**WORK INSTRUCTIONS:** An exact copy of the listing below is required, minus its pictures.

**DATASET EXCERPT:**
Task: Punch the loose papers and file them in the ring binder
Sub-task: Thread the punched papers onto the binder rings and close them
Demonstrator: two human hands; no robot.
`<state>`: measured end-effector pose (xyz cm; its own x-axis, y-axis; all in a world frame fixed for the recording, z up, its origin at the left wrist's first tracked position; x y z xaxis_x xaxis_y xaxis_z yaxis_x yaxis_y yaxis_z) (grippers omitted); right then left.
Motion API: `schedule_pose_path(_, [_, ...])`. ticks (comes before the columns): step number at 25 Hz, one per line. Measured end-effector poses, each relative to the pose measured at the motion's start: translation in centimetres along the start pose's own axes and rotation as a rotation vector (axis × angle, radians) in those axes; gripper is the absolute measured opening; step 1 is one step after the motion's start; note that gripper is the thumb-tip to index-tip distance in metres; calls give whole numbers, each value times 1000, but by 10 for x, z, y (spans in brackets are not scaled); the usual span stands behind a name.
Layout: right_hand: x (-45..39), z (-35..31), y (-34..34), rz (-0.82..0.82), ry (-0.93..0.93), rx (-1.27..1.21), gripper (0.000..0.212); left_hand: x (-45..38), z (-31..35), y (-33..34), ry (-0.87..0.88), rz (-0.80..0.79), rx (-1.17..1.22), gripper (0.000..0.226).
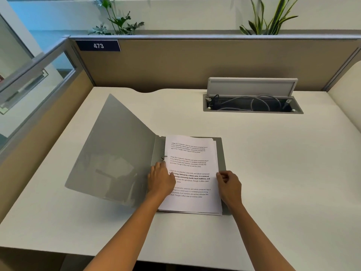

**REPLY:**
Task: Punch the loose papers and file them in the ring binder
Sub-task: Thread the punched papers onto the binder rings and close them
Demonstrator: two human hands; no robot.
`<state>`: measured end-effector pose (xyz cm; its own x-axis, y-axis; all in a world frame fixed for the recording, z up, its origin at the left wrist's first tracked position; x y z xaxis_x xaxis_y xaxis_z yaxis_x yaxis_y yaxis_z) (grippers omitted); right then left.
Motion API: `schedule_pose_path(_, [_, ...])`. ticks (comes before the columns): step number at 25 Hz, one per line. Measured end-effector poses, each relative to the pose measured at the motion's start: translation in centimetres along the start pose's own axes and rotation as a rotation vector (axis × angle, radians) in those axes; gripper is the absolute measured opening; step 1 is one step after the motion's start; note that gripper is the thumb-tip to index-tip distance in metres; calls give whole numbers, each value times 1000, but by 10 for x, z, y (spans in brackets are not scaled); the usual span stands behind a name.
Layout: right_hand: x (-45..39), z (-35..31), y (-34..34), rz (-0.82..0.82), ry (-0.93..0.93), rx (-1.27..1.21), gripper (0.000..0.212); left_hand: x (-45..38), z (-31..35), y (-33..34), ry (-0.87..0.88), rz (-0.80..0.79), rx (-1.17..1.22), gripper (0.000..0.226).

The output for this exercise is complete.